Here is an example for a Python project:

.github/copilot-setup-steps.yml (Python)
name: "Copilot Setup Steps"

on: workflow_dispatch

jobs:
  setup:
    runs-on: ubuntu-latest
    steps:
      - name: Checkout repository
        uses: actions/checkout@v4

      - name: Set up Python
        uses: actions/setup-python@v5
        with:
          python-version: '3.12'
          cache: 'pip'

      - name: Install dependencies
        run: |
          pip install -r requirements.txt
          pip install -r requirements-dev.txt

      - name: Run migrations
        run: python manage.py migrate --settings=config.test

Configuring Allowed Tools and Permissions

You can control which tools and actions the Coding Agent is allowed to use within your repository:

Permission Default Description
File read/write Enabled Allows the agent to read and modify files in the repository
Shell commands Enabled Allows running build, test, and lint commands
Git operations Enabled Allows creating branches, commits, and pull requests
Network access Restricted Firewalled by default; only GitHub and configured package registries are accessible
Secrets access Disabled Repository secrets are not exposed to the agent by default; must be explicitly allowed
Security Note: Be cautious when granting the agent access to secrets or expanding network access. The agent runs in a sandboxed environment for safety. Only add exceptions when strictly necessary, and always review the agent's changes carefully before merging.
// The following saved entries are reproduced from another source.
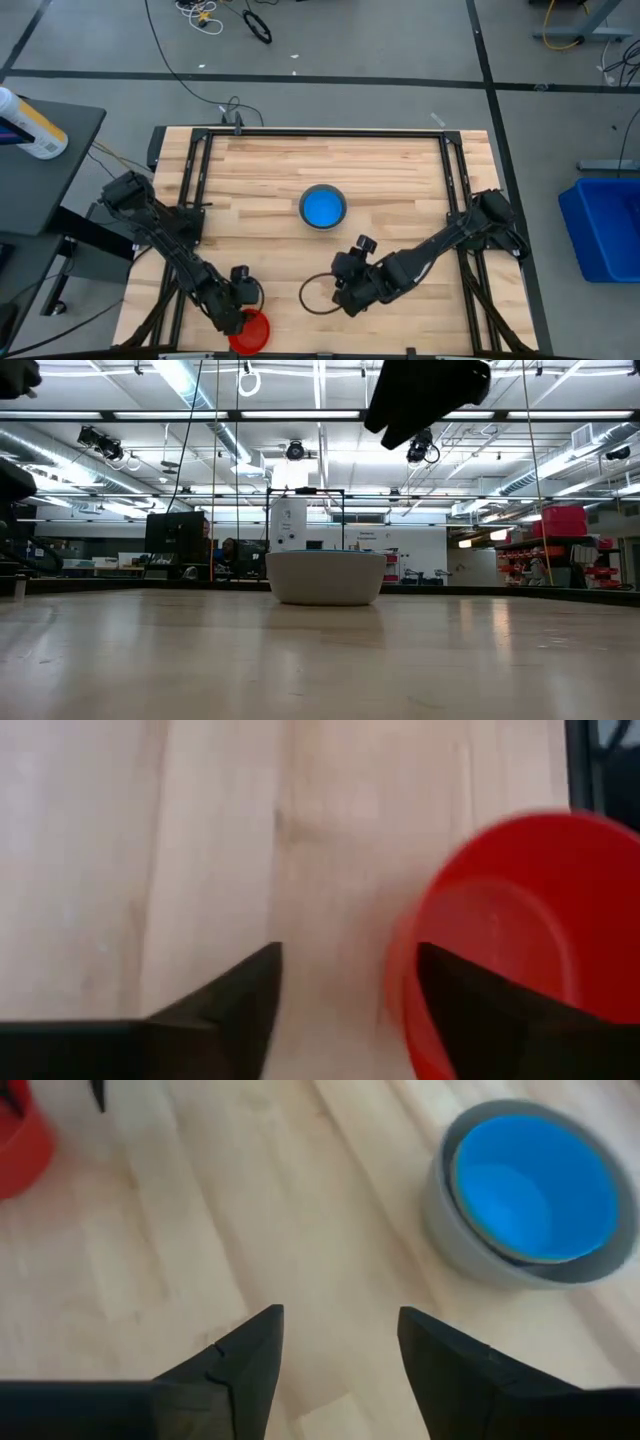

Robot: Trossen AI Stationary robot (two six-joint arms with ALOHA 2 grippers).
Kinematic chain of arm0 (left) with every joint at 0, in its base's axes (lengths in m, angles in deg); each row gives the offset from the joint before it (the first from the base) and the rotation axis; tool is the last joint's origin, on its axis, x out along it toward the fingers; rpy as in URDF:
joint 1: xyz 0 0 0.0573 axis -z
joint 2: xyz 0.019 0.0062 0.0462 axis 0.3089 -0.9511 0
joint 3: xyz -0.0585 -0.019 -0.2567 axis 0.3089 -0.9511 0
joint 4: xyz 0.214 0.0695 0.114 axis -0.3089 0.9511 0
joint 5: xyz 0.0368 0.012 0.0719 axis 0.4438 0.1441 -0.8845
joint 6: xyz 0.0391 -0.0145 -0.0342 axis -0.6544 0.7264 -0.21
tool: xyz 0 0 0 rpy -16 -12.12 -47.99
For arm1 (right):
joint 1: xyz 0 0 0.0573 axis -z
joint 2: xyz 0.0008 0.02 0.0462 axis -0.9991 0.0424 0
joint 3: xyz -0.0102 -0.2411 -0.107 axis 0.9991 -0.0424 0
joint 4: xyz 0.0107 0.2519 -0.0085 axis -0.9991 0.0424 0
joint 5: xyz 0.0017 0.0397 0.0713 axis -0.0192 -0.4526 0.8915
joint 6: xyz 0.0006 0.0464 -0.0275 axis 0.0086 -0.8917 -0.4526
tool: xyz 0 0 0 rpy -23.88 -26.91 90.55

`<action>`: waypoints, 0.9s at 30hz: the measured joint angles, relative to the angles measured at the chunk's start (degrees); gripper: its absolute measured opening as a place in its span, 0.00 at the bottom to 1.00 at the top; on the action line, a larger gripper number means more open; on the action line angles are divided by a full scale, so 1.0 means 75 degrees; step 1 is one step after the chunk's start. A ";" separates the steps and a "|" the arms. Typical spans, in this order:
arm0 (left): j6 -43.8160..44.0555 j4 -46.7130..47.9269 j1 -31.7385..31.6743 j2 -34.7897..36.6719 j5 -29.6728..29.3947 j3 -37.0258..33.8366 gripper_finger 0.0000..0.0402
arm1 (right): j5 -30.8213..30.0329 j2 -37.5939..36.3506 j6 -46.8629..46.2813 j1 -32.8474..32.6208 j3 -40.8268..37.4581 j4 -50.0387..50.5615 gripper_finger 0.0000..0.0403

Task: Nest bowls inside each other
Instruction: Stack the red bowl in the blue bowl

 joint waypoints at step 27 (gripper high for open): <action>-0.5178 -0.0274 -0.2277 0.0024 -0.6591 0.2133 0.01 | -0.1814 0.0000 0.0021 -0.0282 -0.0422 -0.1722 0.53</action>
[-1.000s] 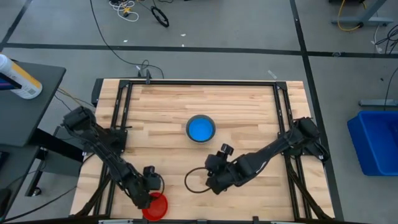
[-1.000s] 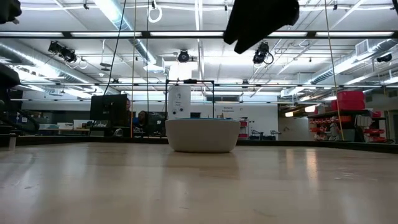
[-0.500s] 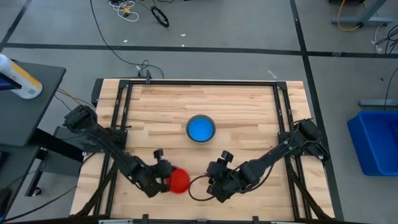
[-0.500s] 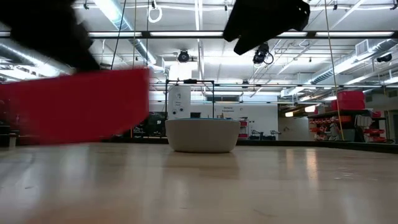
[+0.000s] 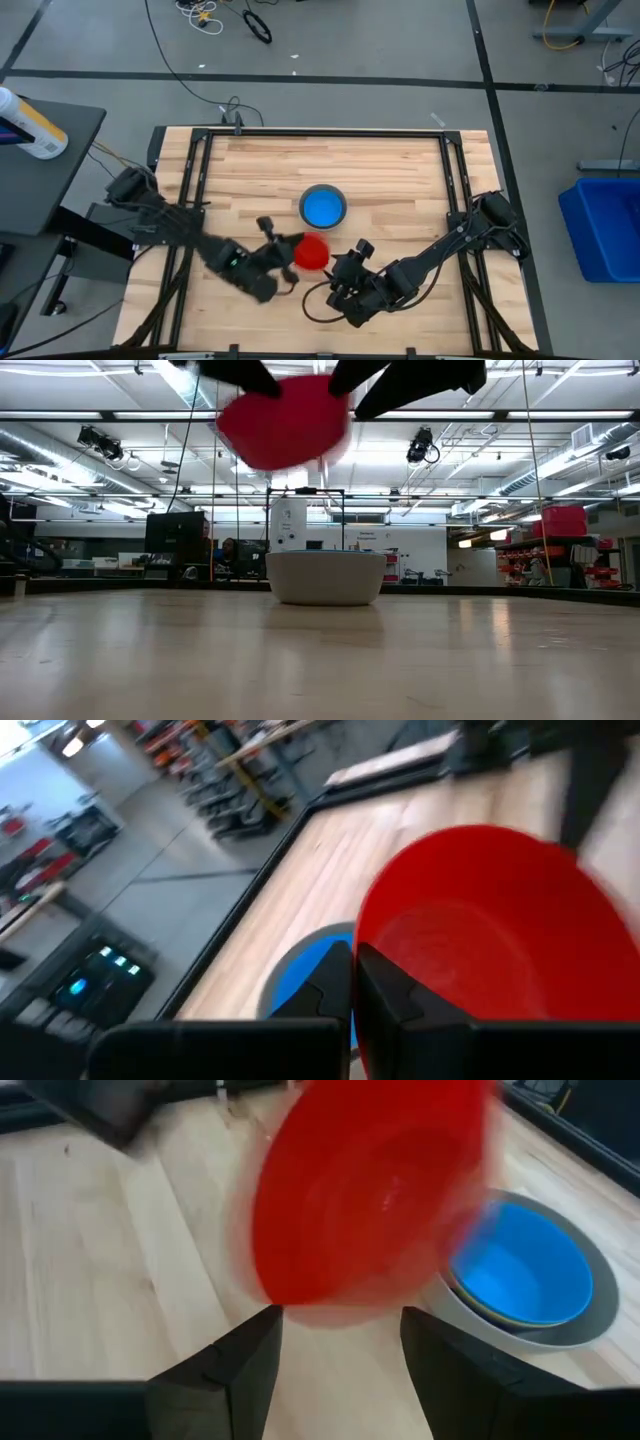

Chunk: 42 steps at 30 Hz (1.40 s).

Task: Nest bowls inside each other
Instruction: Stack the red bowl in the blue bowl

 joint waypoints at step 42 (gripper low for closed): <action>-0.1588 -0.2869 -0.0644 -0.0018 0.0422 -0.0830 0.01 | -0.0986 -0.0114 -0.2255 0.0234 0.0521 0.3108 0.55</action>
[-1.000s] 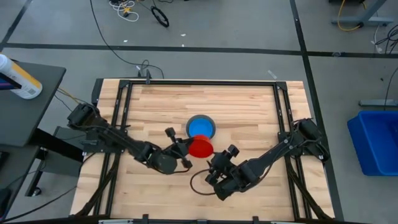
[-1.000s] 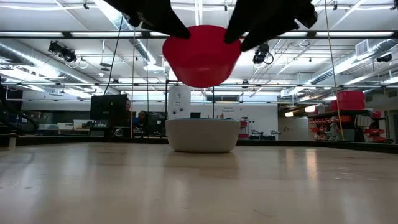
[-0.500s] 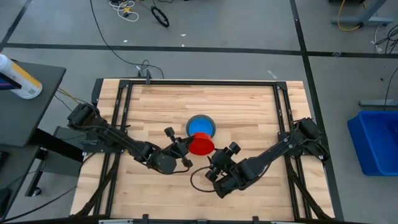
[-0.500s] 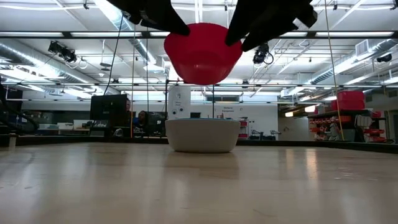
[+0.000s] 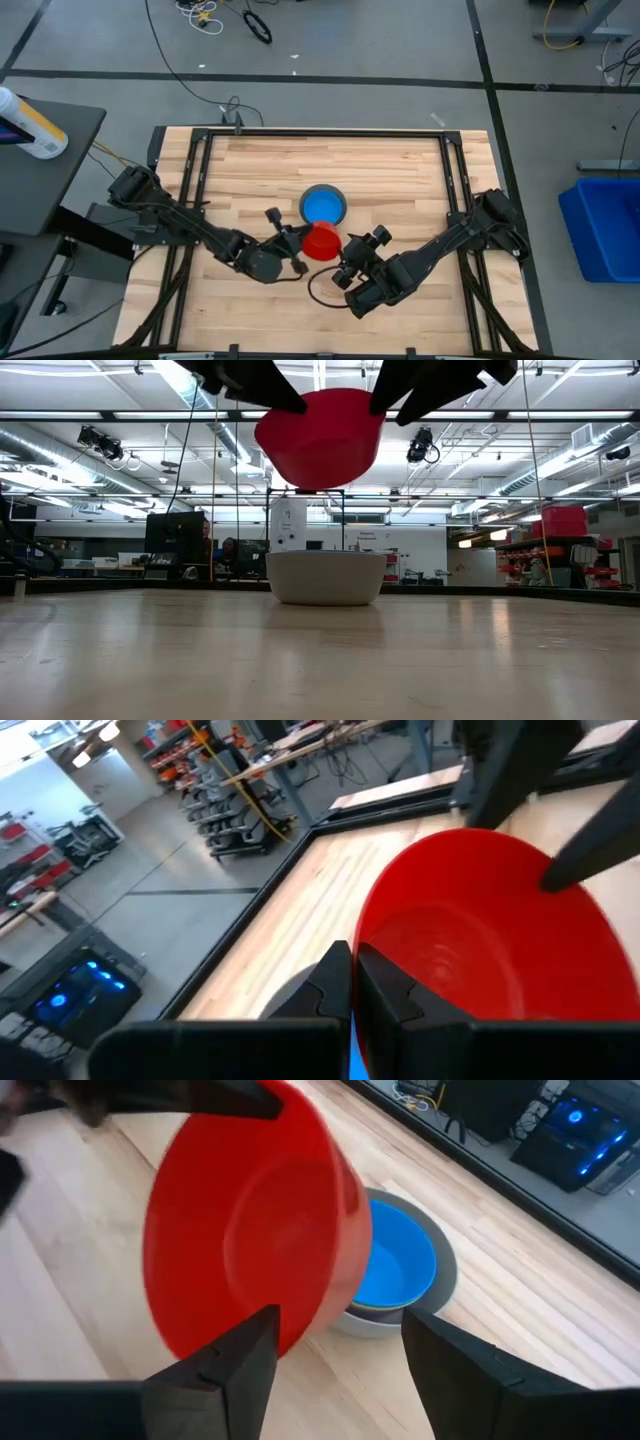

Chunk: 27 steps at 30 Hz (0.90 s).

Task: Nest bowls inside each other
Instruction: Stack the red bowl in the blue bowl

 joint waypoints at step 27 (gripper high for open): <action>0.1164 0.3164 0.0447 0.0154 -0.2738 -0.0032 0.32 | 0.1045 0.0003 0.2236 0.1032 -0.0440 -0.0482 0.00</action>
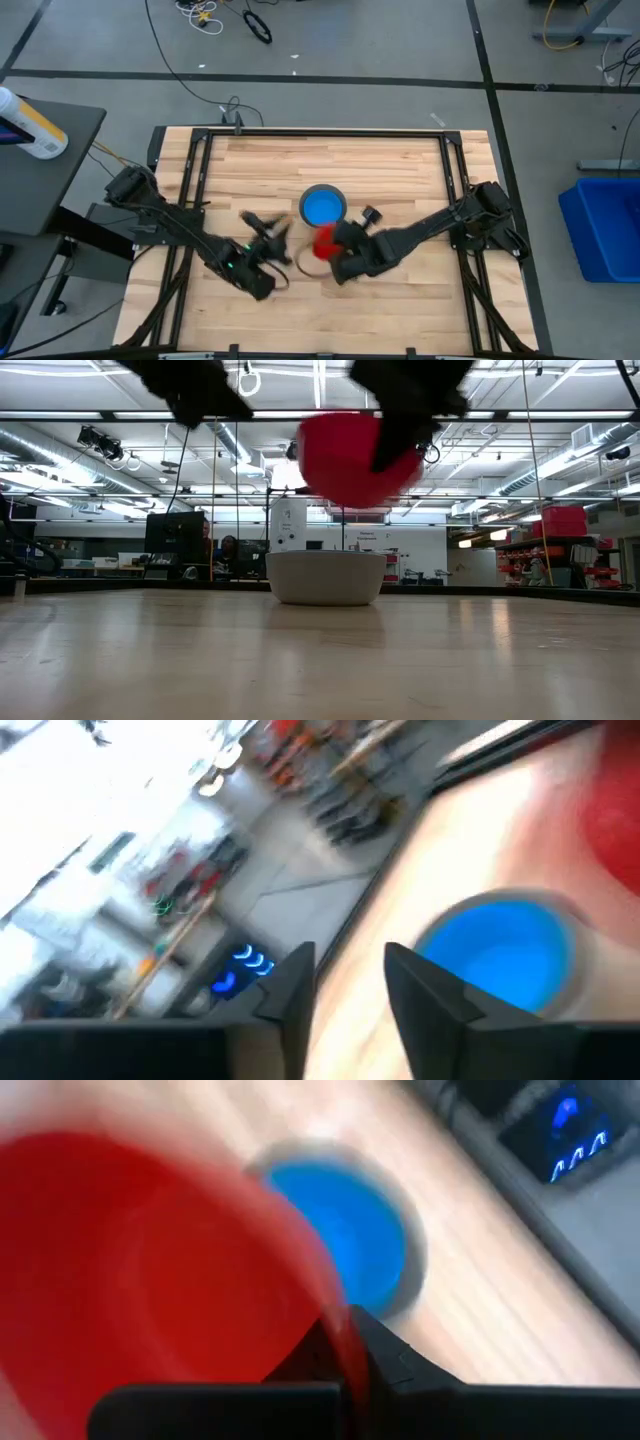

Setting Up CI/CD Integration

The Coding Agent validates its changes by running your CI pipeline. For best results, ensure your CI workflow is configured to run on pull requests:

.github/workflows/ci.yml
name: CI

on:
  pull_request:
    branches: [main]
  push:
    branches: [main]

jobs:
  test:
    runs-on: ubuntu-latest
    steps:
      - uses: actions/checkout@v4
      - uses: actions/setup-node@v4
        with:
          node-version: '20'
      - run: npm ci
      - run: npm test
      - run: npm run lint
Tip: The more comprehensive your CI pipeline, the more confident the agent can be in its changes. Include unit tests, integration tests, linting, and type checking in your CI workflow.

Testing Your First Assignment

Now that everything is configured, let's test the setup with a simple task:

  1. Create a simple issue

    Create a new issue with a well-defined, low-risk task. For example: "Add a getVersion() function to src/utils.ts that returns the version from package.json."

  2. Assign it to Copilot

    In the issue's right sidebar, click Assignees and select Copilot from the list. Alternatively, comment @copilot on the issue.

  3. Monitor progress

    Watch the issue for status updates. The agent will post comments showing its progress: reading the codebase, making changes, running tests.

  4. Review the pull request

    Once the agent finishes, it will open a PR linked to the issue. Review the code changes, run additional checks if needed, and provide feedback.

  5. Iterate or merge

    If the changes look good, approve and merge. If you need adjustments, leave review comments and the agent will attempt to address them.

Try It Yourself

Pick a small, well-defined task in one of your repositories and assign it to Copilot. Start with something simple like adding a utility function, fixing a typo, or adding a missing test case. This will help you validate your setup and understand the agent's workflow.